F5 Releases Security Updates for BIG-IP Product Lines

Scheduled quarterly updates for F5 address 1 critical and 17 high impact vulnerabilities

Threat ID:: CC-4089
Threat Severity:: Medium
Published:: 6 May 2022 3:40 PM

Report a cyber attack: call 0300 303 5222 or email [email protected]

Summary

Scheduled quarterly updates for F5 address 1 critical and 17 high impact vulnerabilities

Affected platforms

The following platforms are known to be affected:

F5 BIG-IP (All Modules)

F5 BIG-IQ

The following platforms are also known to be affected:

Many F5 products are affected by at least one of these vulnerabilities. Please review the advisories listed below for a full list of affected products.

Threat details

Introduction

F5 have released an overview of vulnerabilities for some of their networking products, including BIG-IP and BIG-IQ Centralized Management. Security exposures and 43 vulnerabilities are included in the advisory, with 1 Critical impact, 17 High impact, 24 Medium impact, and 1 Low impact vulnerabilities.

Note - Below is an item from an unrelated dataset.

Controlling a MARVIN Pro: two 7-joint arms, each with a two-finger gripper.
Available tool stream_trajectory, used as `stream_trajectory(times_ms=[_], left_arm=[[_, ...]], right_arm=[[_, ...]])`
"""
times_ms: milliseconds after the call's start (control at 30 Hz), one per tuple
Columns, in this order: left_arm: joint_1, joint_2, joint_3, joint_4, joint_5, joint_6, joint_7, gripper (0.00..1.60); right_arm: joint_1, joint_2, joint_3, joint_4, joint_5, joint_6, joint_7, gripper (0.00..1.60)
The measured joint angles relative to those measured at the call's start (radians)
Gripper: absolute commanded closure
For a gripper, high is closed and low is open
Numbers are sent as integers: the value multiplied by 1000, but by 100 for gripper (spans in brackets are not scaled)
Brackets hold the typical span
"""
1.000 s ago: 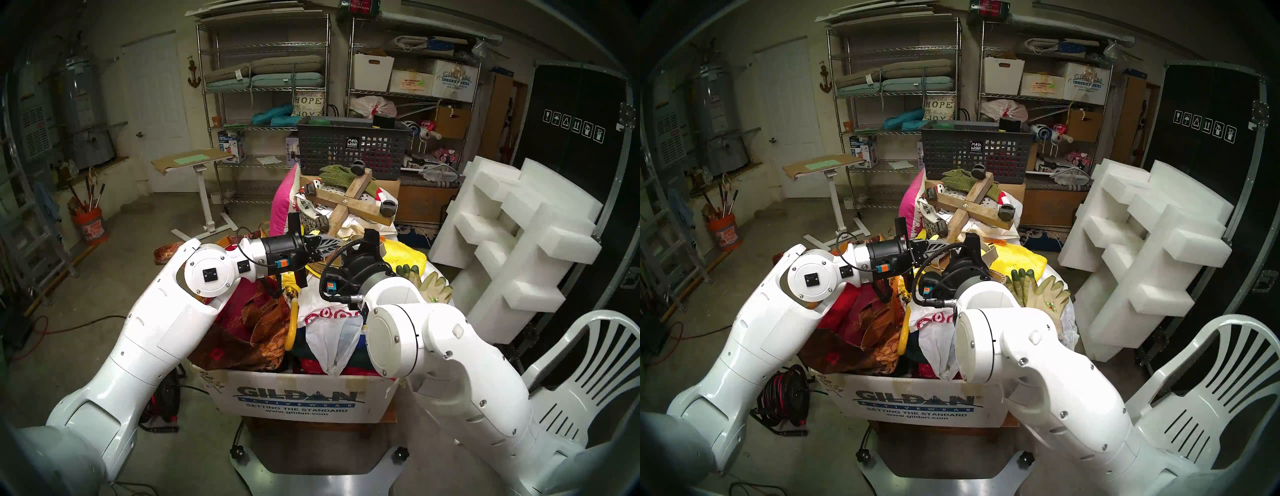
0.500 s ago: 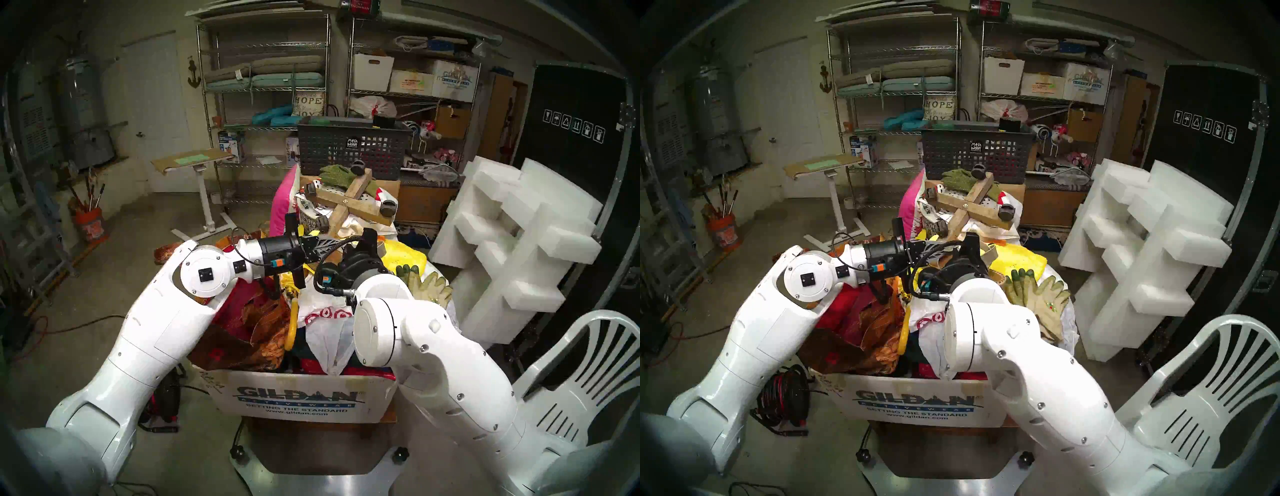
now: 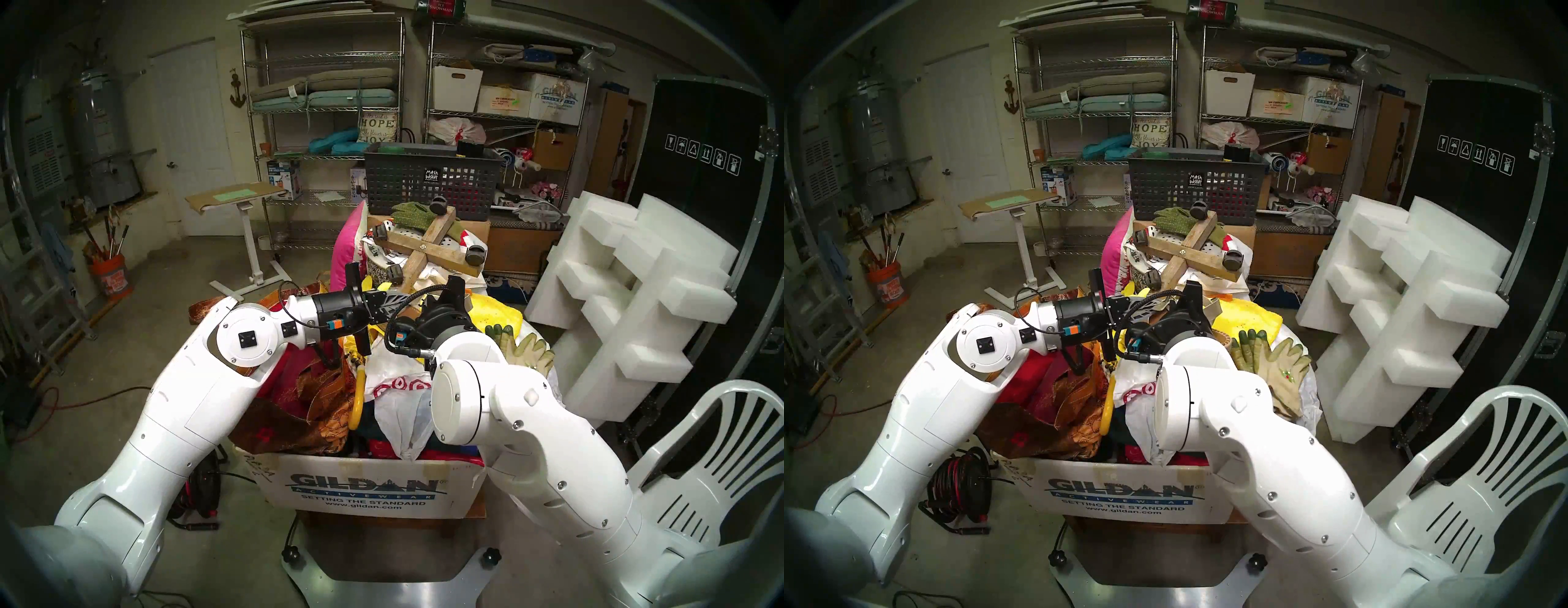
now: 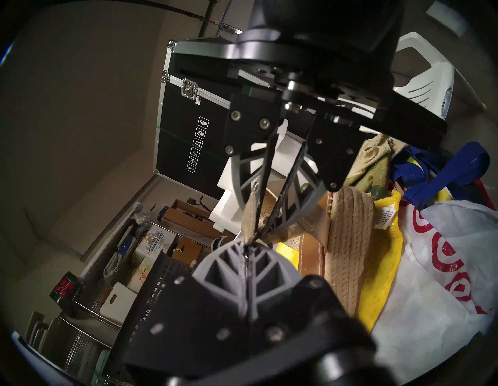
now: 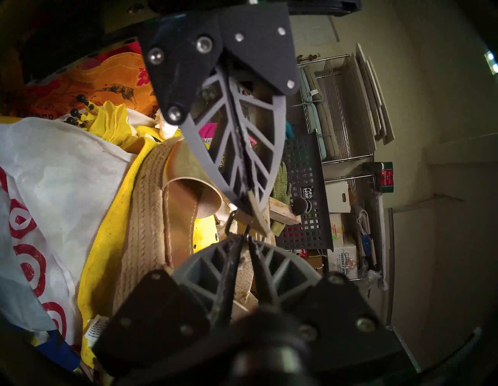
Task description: Unbuckle a shoe
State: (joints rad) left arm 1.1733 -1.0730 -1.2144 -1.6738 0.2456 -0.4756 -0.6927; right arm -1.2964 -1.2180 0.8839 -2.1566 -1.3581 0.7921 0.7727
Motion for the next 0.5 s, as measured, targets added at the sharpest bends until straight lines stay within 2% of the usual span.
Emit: stream_trajectory(times_ms=[233, 500], left_arm=[[8, 8, -1, -6, -9, -5, -1, 160], [10, 13, 0, -10, -13, -5, -2, 160]], right_arm=[[2, -6, -5, 1, 0, 1, 3, 93], [8, -12, -9, 6, 0, -5, 3, 95]])
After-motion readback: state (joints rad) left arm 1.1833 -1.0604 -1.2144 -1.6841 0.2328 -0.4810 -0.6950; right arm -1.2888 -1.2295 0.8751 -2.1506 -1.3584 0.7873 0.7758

A remote unauthenticated attacker could exploit some of these vulnerabilities to take control of an affected system.

Exploitation in the wild

Exploits for CVE-2022-1388 are publicly available and there are reports of exploitation in the wild

Threat updates

Date	Update
20 May 2022	CISA issue alert about exploitation of F5 BIG-IP CVE-2022-1388 Cybersecurity and Infrastructure Security Agency (CISA) and the Multi-State Information Sharing & Analysis Center (MS-ISAC) have issued Alert (AA22-138A): Threat Actors Exploiting F5 BIG-IP CVE-2022-1388, which urges organisations using F5 BIG-IP to apply updates and check systems for signs of compromise. CISA and MS-ISAC expect widespread exploitation of unpatched F5 BIG-IP devices (mostly with publicly exposed management ports or self IPs) in both government and private sector network. The alert includes CISA-created Snort signatures that can be used for detecting signs of possible compromise, and links to additional sources of indicators of compromise.
10 May 2022	CVE-2022-1388 is being exploited in the wild There are reports from multiple sources that CVE-2022-1388 being exploited in the wild and exploits are publicly available.
9 May 2022	Proof-of-Concept code has been developed for CVE-2022-1388 Security researchers from Horizon3 and Positive Technologies both claim to have developed an exploit for CVE-2022-1388, and Horizon3 have said that they will publish their proof-of-concept code this week. There are also some unconfirmed reports of exploitation of CVE-2022-1388 in the wild.

Remediation advice

Affected organisations are encouraged to review F5 May 2022 Quarterly Security Notification and apply any relevant updates or mitigations.